Not National Geographic but good enough, this bird never comes out well for me and horribly harsh lighting.  The only reason I got these three was because a "Donna" from Massachusetts stopped us and looked like she needed some help getting a lifer bird.  I took a bit but another showed (or the same one I had seen a few minutes before she came).  She saw it and her trip up the mountain was made.

Heard 9, saw 4 photographed 3.  A good morning on this bird.  Colima photograph--TICK!!



It was Silja's third trip to the Rim, my fifth.  The first was a backpack trip, 1994 BYOW, bring your own water

It was a hot trip down the mountain as it was later than we wanted but it was good to help another birder.  We got to the bottom, saw some butterflies I need to identify and then ate lunch and bugged out to the RV.

They say they are redoing the Chisos Lodge next year.  Aramark gets a new hotel to make money from for free.  They own the Big Bend Adventures Resort and RV park in Terlingua (our rig is too big for the park).  It has the worst toilet I have ever seen, one has brown ooze like a bucket's worth running down the side.  The rust, $2 showers, toilet paper everywhere was bad enough.  It will be a mess up at the Basin so we were glad to come this year, BUI DO NOT STAY IN TERLINQUA AT THE Aramark lodge here!  So in 2024 I do not know what to recommend, maybe call your congressman to get rid of Aramark.....if they cannot do toilets at an RV park, how can they clean your scrubs?  What a TFSDD%%# company.  all imho.

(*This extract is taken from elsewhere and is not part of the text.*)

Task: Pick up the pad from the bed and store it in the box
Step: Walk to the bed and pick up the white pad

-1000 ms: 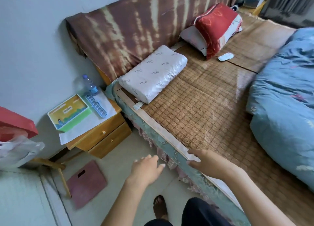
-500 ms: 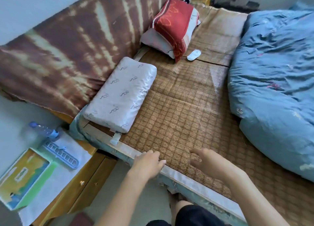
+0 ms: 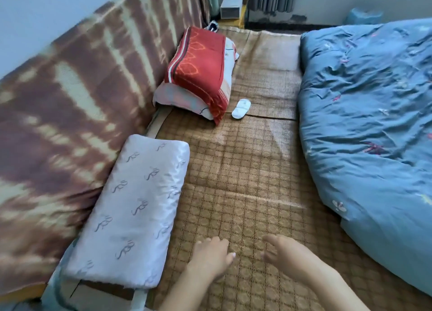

anyhow, the Colima warbler, revisited again, and they were spectacular.

Olaf
  




 


Friday, April 7, 2023

A Good Friday Bulbul


 The end of the road south of High Island Texas made one realize what day was today, but I did not go birding today looking for anything in particular in High Island.  We stopped in East Texas to see a bird, a bird I have seen at least 132 of previously and even 14 in Hawaii, but never any in the Classical ABA.  Birding for me is a game of lists and at times, the list must be kept up.  

The Red-vented bulbul is a very common bird in the Indian subcontinent of Asia, and Bhutan for that matter but it was not considered countable in North America until the population in an around Houston Texas had been considered self-sustaining long enough to qualify for the rules and someone to make a motion to add it.  How they came to Houston is unknown but suspicious they arrived by ship or the pet trade although one would not suspect this bird would be popular. The first bird recorded was in 1958,  The birds started breeding in the Heights area north of Houston and in 2010, they were included on the ebird list for the area starting around 2010, and in 2016 when Hawaii was added to the ABA which included red-vented bulbuls, since the population in Houston was both sustaining, established, and been around for quite some time it eventually became countable by being added to the "list."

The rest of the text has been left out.